Activity — Copy out, from the data below, each line in which the word "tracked" occurs.

Recorded information —
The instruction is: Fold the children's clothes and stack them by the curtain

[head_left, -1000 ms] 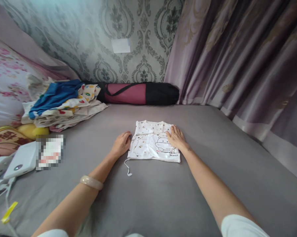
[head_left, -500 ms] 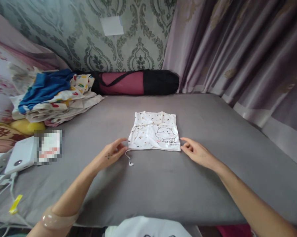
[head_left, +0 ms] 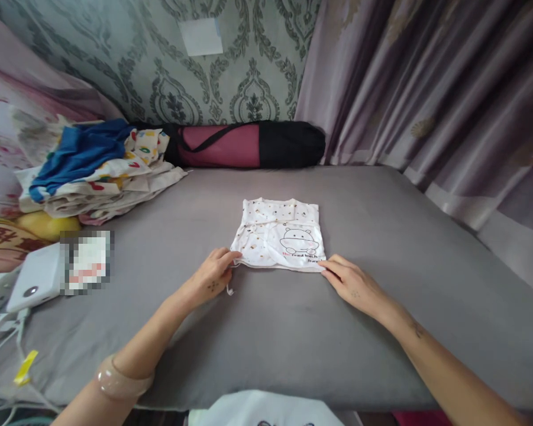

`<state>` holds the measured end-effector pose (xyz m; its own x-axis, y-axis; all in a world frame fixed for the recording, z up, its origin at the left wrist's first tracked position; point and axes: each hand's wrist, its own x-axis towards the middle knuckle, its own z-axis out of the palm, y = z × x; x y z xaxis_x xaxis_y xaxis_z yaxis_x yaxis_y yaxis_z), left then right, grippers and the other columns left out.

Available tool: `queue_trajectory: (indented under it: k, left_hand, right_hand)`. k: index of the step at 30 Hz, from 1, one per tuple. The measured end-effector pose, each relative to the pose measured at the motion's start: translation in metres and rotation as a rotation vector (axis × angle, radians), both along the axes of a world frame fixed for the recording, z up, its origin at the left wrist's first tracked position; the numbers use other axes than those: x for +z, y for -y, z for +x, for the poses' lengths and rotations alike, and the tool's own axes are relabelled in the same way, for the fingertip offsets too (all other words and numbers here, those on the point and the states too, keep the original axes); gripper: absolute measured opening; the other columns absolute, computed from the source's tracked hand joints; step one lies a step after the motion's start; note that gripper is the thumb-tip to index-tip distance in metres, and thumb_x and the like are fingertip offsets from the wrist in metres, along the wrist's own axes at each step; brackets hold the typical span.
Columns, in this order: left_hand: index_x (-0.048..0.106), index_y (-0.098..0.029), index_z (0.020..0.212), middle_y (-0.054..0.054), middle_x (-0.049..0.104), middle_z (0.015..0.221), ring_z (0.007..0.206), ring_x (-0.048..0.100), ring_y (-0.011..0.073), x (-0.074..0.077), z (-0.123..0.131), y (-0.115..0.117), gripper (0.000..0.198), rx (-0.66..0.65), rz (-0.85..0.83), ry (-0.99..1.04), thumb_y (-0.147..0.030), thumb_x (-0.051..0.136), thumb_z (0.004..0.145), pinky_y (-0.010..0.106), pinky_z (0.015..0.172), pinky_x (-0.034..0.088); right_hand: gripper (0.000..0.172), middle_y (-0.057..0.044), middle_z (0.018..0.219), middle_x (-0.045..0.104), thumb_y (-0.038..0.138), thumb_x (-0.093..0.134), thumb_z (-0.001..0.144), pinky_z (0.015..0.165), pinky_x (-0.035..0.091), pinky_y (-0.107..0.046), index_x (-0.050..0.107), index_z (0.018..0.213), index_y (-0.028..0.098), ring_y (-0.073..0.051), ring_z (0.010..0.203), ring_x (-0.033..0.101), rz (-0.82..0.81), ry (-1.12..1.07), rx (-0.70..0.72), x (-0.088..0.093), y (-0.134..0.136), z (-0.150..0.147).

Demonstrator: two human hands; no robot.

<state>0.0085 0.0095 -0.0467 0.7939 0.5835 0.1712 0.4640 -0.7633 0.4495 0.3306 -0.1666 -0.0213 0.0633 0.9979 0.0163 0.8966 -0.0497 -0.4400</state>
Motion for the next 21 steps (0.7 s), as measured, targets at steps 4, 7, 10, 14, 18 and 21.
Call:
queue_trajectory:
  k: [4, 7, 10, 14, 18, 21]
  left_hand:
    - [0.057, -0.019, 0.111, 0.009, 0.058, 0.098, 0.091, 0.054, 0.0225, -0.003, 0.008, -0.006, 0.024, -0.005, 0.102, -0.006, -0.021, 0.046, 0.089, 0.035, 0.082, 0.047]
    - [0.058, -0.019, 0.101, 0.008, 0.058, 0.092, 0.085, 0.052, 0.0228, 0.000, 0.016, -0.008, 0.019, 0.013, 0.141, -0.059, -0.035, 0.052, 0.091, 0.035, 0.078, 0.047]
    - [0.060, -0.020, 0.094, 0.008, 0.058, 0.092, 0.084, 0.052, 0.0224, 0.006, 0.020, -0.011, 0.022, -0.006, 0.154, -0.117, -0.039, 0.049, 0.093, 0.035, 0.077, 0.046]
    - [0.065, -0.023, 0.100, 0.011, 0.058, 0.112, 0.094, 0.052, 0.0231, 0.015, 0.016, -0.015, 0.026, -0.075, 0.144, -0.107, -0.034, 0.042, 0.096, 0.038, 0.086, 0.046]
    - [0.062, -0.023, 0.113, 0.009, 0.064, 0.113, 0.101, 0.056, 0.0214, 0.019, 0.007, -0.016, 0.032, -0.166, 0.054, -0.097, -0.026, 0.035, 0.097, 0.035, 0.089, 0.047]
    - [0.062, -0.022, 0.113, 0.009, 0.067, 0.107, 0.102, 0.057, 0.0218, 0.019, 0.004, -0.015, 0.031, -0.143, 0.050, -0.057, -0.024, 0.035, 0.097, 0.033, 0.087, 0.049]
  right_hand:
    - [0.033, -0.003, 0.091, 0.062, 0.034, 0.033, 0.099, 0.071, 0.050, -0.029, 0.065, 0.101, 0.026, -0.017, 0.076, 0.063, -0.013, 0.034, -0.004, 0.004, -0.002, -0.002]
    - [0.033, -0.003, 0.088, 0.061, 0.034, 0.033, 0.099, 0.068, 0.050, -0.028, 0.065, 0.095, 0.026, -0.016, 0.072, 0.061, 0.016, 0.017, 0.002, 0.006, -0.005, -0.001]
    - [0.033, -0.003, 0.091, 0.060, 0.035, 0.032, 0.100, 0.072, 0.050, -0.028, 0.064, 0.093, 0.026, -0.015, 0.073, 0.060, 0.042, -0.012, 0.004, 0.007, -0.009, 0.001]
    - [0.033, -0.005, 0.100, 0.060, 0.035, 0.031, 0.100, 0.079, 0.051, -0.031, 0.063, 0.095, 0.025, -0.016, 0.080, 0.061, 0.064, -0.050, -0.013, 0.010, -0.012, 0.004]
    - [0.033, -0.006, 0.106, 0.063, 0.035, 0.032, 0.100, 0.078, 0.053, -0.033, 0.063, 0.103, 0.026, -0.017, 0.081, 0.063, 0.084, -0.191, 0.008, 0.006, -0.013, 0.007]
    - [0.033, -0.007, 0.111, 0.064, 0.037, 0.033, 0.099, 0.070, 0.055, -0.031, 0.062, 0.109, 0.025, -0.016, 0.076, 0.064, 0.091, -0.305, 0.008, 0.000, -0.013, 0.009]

Your solution —
`<state>` holds the measured end-effector pose (xyz m; its own x-axis, y-axis; all in a world frame fixed for the recording, z up, its origin at the left wrist's first tracked position; point and axes: each hand's wrist, its own x-axis towards the middle knuckle, its own z-axis out of the palm, y = z × x; x y z xaxis_x xaxis_y xaxis_z yaxis_x yaxis_y yaxis_z), left then right, grippers and the other columns left out.
Available tool: `queue_trajectory: (indented under it: k, left_hand, right_hand)`. k: index of the step at 30 Hz, from 1, one per tuple. The measured end-effector pose, each relative to the pose measured at the motion's start: translation in metres and rotation as a rotation vector (axis × angle, radians), both along the axes of a world frame fixed for the recording, z up, its origin at the left wrist's first tracked position; the numbers use other axes than those: x for +z, y for -y, z for +x, for the poses' lengths and rotations alike, and the tool's own axes are relabelled in the same way, for the fingertip offsets too (all other words and numbers here, those on the point and the states too, keep the original axes); gripper: absolute measured opening; the other columns absolute, computed from the source's tracked hand joints; step one lies a step after the motion's start; note that gripper is the thumb-tip to index-tip distance in metres, and thumb_x and the like are fingertip offsets from the wrist in metres, along the wrist's own axes at each step; brackets hold the typical span.

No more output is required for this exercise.